SEANCE DU 14 MARS 1897
Mr Lemaître
Séance du 14 mars 1897. Mlle Müller met les mains sur la table, elle a froid et une envie démesurée de pleurer. Après un long silence, elle parle.
Mlle : N’entendez-vous pas comme le bruit devient fort ? j’ai entendu le nom hindou… Simandini, Simandini, c’est la voix d’Astané… lé lâmi… vous… Simandini mêné kisé pavi kiz atimi.
Elle ne nous entend plus et regarde en face d’elle vers le haut. Les doigts gauches se ferment puis les droits se lèvent en commençant par le petit. Ses yeux se ferment. Mouvement de rotation lent des deux mains l’une autour de l’autre, respiration superficielle et haletante qui s’accélère. Battements de l’index gauche. Arrêt en expiration puis inspiration profonde. Le buste se redresse, la figure est souffrante.
Mlle lève la tête, sa respiration est de plus en plus accélérée. Elle se dirige vers Mr Flournoy, lui met les mains sur les épaules, lui prend la main droite avec émotion et sanglots contenus avant de prononcer : « i men. » Puis elle va s’asseoir sur un fauteuil et un moment après sur le canapé. Elle a des contractions frontales et donne assez péniblement la traduction du martien pendant que Mr Flournoy lui presse les tempes et articule le nom d’Ésenale.

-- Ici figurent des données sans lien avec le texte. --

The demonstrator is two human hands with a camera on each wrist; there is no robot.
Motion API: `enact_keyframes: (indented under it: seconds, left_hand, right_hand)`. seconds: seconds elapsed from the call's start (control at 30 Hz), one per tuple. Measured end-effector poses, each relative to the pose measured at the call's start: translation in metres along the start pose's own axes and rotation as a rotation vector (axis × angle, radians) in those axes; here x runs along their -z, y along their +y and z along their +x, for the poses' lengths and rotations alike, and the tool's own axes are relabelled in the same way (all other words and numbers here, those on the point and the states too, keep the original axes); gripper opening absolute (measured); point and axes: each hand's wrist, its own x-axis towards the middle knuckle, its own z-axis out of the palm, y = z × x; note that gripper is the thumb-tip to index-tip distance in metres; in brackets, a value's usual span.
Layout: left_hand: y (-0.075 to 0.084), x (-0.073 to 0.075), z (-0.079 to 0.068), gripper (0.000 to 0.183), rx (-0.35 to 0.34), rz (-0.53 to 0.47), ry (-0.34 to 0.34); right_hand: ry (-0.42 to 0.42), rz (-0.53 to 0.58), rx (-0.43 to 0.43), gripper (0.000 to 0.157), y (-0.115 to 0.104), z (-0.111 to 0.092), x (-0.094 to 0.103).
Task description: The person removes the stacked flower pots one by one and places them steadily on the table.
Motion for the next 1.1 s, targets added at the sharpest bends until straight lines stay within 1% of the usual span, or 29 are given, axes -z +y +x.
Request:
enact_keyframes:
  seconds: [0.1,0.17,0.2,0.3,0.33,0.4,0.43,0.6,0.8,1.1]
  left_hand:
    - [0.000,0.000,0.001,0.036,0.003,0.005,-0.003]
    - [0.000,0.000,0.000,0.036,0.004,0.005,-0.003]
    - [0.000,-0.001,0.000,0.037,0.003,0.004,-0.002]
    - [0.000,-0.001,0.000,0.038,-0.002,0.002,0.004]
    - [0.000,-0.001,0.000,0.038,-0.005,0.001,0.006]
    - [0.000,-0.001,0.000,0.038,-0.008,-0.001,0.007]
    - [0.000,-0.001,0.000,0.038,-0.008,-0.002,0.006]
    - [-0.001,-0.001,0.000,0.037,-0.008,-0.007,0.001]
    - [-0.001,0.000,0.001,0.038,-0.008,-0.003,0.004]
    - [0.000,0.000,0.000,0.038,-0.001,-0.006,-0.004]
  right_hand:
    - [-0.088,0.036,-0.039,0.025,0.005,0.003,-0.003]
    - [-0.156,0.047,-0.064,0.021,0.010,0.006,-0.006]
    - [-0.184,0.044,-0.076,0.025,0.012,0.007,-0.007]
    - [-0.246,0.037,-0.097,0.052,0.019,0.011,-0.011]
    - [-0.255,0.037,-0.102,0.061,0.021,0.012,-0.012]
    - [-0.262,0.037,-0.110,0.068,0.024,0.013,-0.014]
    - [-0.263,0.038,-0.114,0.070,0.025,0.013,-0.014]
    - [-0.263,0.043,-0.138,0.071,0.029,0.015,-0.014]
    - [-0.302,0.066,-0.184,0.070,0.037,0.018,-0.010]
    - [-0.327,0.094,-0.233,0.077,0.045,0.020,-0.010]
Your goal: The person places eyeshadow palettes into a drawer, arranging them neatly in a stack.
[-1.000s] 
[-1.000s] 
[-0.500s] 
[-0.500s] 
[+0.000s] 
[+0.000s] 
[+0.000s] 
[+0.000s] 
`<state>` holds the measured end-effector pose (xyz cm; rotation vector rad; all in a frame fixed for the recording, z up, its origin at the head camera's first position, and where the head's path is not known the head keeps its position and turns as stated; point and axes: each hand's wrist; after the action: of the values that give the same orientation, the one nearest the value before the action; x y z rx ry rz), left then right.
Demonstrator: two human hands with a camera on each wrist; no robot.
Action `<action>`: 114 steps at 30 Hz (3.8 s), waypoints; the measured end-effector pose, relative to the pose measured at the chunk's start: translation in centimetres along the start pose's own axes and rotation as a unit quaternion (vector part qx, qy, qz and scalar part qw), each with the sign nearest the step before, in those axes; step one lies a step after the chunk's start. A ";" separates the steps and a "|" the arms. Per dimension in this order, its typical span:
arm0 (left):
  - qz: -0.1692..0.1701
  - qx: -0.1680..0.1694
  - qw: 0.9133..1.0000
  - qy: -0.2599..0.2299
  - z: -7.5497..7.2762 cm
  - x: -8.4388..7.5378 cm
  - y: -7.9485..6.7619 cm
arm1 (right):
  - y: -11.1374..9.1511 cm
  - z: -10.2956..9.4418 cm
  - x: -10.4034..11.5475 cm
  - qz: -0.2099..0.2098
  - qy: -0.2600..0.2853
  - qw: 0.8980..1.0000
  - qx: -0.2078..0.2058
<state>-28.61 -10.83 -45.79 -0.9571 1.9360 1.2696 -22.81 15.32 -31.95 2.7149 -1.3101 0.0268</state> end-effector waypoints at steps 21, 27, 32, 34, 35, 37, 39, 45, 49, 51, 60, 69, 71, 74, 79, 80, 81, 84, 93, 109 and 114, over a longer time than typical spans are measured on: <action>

Mlle : Simandini lé lami – Simandini me voici ; Simandini mêné – Simandini amie ; kisé pavi kiz atimi – Quelle joie, quel bonheur !; I modé dumeïné modé – Ô mère, ancienne mère ; Kêvi cé mache povini – quand je puis arriver ; Poénêzé muné é vi – quelques instants vers toi ; saliné éziné mimâ nikaïné – j’oublie mes parents niKainé ; modé – ô mère !; i men – ô ami !
Mlle est en catalepsie. Par l’index droit il est dit qu’il y a trois choses à faire pour lui faciliter le réveil : Presser sur le nerf sub-orbitaire, souffler sur le front et faire des passes de dégagement. Mr Flournoy fait ainsi et Mlle s’éveille.
SEANCE DU 27 JUIN 1897
Mr Lemaître :
Séance du 27 juin 1897. De suite la table s’incline vers Mlle quiraconte que depuis plusieurs jours, elle a constamment devant les yeux et surtout devant l’œil gauche, une ligne brillante horizontale.
Elle se lève et va s’asseoir vers la fenêtre en regardant à terre, puis elle revient à sa chaise.
Mlle : Je vois une forme blanche qui va et vient, c’est un corps, un enfant, un bébé, je ne vois pas sa tête… ah si, une petite tête brune, des grands yeux noirs, tout ronds… il s’allonge… ah ! c’est Ésenale ! Je ne sais pourquoi il s’en va… Il m’a donné des coups de tête… il m’a fait mal ! Comment a-t-il fait, je ne l’ai pas vu… Monsieur Flournoy, regardez-le, ne trouvez-vous pas qu’il lui ressemble ?
Mr Flournoy : À qui ?
Mlle : À Ésenale !… Il change… ses yeux sont moins noirs, plus petits… Il m’a donné un coup à la tête en passant… Ah ! le voilà de nouveau tout petit… il s’allonge… il change de couleur, écoutez, il cause !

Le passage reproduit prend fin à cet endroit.